POPULATE_CQL_0 = '''
INSERT INTO animals (
  genus,
  species,
  image_url,
  size_cm,
  sightings,
  taxonomy
) VALUES (
  'Vanessa',
  'cardui',
  'https://imgur.com/WrPsKkD',
  5.5,
  12,
  ['Arthropoda', 'Insecta', 'Lepidoptera', 'Nymphalidae']
);
'''

POPULATE_CQL_1 = '''
INSERT INTO animals (
  genus,
  species,
  image_url,
  size_cm,
  sightings,
  taxonomy
) VALUES (
  'Vanessa',
  'atalanta',
  'https://imgur.com/2fSEnt1',
  4.8,
  43,
  ['Arthropoda', 'Insecta', 'Lepidoptera', 'Nymphalidae']
);
'''

POPULATE_CQL_2 = '''
INSERT INTO animals (
  genus,
  species,
  image_url,
  size_cm,
  sightings,
  taxonomy
) VALUES (
  'Saitis',
  'barbipes',
  'https://imgur.com/coVy27e',
  0.6,
  4,
  ['Arthropoda', 'Arachnida', 'Aranea', 'Salticidae']
);
'''

PLANTAIN_SPECIES = [
    'afra',
    'africana',
    'aitchisonii',
    'alpina',
    'amplexicaulis',
    'arborescens',
    'arenaria',
    'argentea',
    'aristata',
    'asiatica',
    'aucklandica',
    'bigelovii',
    'canescens',
    'coreana',
    'cordata',
    'coronopus',
    'cornuti',
    'cretica',
    'cynops',
    'debilis',
    'elongata',
    'erecta',
    'eriopoda',
    'erosa',
    'fernandezia',
    'fischeri',
    'gentianoides',
    'glabrifolia',
    'grayana',
    'hawaiensis',
    'hedleyi',
    'helleri',
    'heterophylla',
    'hillebrandii',
    'himalaica',
    'holosteum',
    'hookeriana',
    'incisa',
    'indica',
    'krajinai',
    'lagopus',
    'lanceolata',
    'lanigera',
    'leiopetala',
    'longissima',
    'macrocarpa',
    'major',
    'maritima',
    'maxima',
    'media',
    'melanochrous',
    'moorei',
    'musicola',
    'nivalis',
    'nubicola',
    'obconica',
    'ovata',
    'pachyphylla',
    'palmata',
    'patagonica',
    'polysperma',
    'princeps',
    'purshii',
    'pusilla',
    'psyllium',
    'raoulii',
    'rapensis',
    'remota',
    'reniformis',
    'rhodosperma',
    'rigida',
    'robusta',
    'rugelii',
    'rupicola',
    'schneideri',
    'sempervirens',
    'sparsiflora',
    'spathulata',
    'subnuda',
    'tanalensis',
    'taqueti',
    'tenuiflora',
    'triandra',
    'triantha',
    'tweedyi',
    'virginica',
    'winteri',
    'wrightiana',
]

MINIMAL_INSERT_CQL = 'INSERT INTO plants (genus, species, sightings) VALUES (?, ?, ?);'

def init_db():
    session = get_session()
    print('[init_db] Running init scripts')
    session.execute(INIT_CQL_A)
    session.execute(POPULATE_CQL_0)
    session.execute(POPULATE_CQL_1)
    session.execute(POPULATE_CQL_2)

    session.execute(INIT_CQL_P)
    minimal_insert = session.prepare(MINIMAL_INSERT_CQL)
    batch = BatchStatement()
    for idx, species in enumerate(PLANTAIN_SPECIES):
        # we just scramble the numbers for fun
        batch.add(minimal_insert, ('Plantago', species, 1 + (idx) % 5 + (idx + 5) % 3))
    session.execute(batch)

    print('[init_db] Init script finished')
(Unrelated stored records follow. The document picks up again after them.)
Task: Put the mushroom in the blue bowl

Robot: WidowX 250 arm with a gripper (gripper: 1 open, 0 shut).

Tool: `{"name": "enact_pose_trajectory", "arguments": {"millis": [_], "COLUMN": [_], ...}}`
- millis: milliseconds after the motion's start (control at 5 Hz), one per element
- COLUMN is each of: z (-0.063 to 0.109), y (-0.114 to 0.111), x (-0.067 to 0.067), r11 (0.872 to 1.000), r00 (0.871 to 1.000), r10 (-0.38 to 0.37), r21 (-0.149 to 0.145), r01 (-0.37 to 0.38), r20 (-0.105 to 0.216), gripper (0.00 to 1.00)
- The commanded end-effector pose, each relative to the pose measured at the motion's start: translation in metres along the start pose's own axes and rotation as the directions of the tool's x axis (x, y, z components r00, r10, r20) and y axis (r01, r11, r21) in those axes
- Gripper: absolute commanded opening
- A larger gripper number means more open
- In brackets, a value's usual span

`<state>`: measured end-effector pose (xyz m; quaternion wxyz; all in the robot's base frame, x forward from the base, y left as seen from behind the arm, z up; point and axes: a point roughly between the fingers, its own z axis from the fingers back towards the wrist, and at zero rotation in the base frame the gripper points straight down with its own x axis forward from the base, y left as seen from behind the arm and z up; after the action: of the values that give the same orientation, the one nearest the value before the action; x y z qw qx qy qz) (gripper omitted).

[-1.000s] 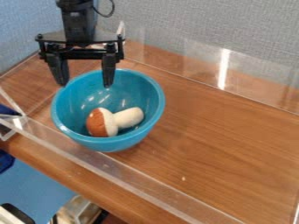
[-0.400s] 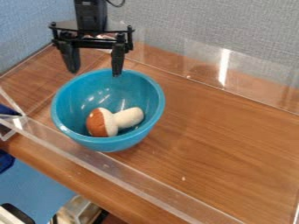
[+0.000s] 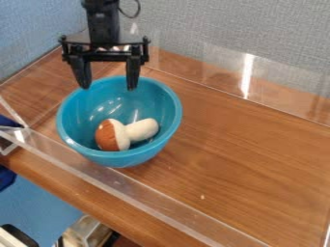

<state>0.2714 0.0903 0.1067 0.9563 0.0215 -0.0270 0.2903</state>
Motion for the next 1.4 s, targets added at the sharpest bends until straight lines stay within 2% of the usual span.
{"name": "enact_pose_trajectory", "arguments": {"millis": [0,400,800,1200], "z": [0.006,0.006,-0.004,0.003], "y": [-0.007,-0.005,-0.008,-0.025], "x": [0.005,0.018,0.039,0.048], "r11": [1.000,1.000,1.000,0.997], "r00": [1.000,1.000,0.999,0.997], "r10": [-0.014,-0.014,-0.023,0.076], "r21": [-0.004,-0.001,0.007,0.021], "r01": [0.014,0.014,0.023,-0.077], "r20": [0.025,0.027,0.027,0.025], "gripper": [1.00,1.00,1.00,1.00]}}
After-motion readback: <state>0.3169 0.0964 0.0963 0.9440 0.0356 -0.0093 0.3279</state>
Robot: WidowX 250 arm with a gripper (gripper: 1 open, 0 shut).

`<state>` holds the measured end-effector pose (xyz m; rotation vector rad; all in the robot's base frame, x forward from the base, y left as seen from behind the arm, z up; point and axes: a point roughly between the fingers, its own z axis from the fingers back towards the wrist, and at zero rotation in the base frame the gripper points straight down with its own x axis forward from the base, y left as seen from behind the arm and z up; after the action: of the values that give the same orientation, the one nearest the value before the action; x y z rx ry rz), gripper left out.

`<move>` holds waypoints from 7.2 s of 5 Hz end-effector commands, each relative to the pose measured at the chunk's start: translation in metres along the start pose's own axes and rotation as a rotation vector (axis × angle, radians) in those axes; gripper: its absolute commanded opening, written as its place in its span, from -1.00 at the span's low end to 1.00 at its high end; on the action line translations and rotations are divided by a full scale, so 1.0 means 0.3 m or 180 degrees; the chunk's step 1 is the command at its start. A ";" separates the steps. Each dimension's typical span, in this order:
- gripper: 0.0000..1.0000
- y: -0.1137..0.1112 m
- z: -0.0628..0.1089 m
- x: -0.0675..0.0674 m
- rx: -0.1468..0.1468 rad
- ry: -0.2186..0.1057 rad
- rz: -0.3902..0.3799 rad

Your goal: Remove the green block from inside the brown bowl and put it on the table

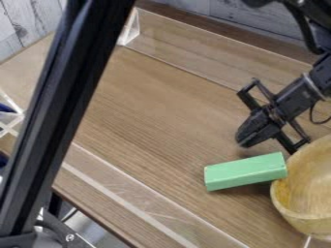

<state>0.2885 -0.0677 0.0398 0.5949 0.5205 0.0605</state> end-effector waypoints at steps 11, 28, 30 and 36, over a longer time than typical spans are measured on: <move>-1.00 0.055 -0.052 0.069 0.0444 -0.0128 0.0550; -1.00 0.157 -0.080 0.005 0.0820 0.0272 0.0855; -1.00 0.144 -0.107 0.005 0.0825 0.0220 0.0863; 1.00 0.157 0.008 -0.042 0.1487 -0.0244 0.0886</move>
<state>0.2767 -0.0297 0.0582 1.1397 0.4281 0.1523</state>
if __name__ == '__main__':
    init_db()

Use prepared statements

As a best practice with FastAPI, your endpoint functions should focus on handling the request-response cycle, delegating any supporting logic to separate functions or modules. In the sample application, each endpoint function invokes a separate function in db_io.py that handles the actual database operations:

api.py

from storage.db_io import (
    store_animal,
    retrieve_animal,
    retrieve_animals_by_genus,
    generator_retrieve_plant_by_genus,
)

Typically, an application’s endpoints are called many times. For this reason, it can be beneficial to use prepared statements for the corresponding CQL queries. Prepared statements are queries that you can run multiple times with different parameters. You define the statement once, and then your application can call the prepared statement as needed, passing unique parameters to each execution.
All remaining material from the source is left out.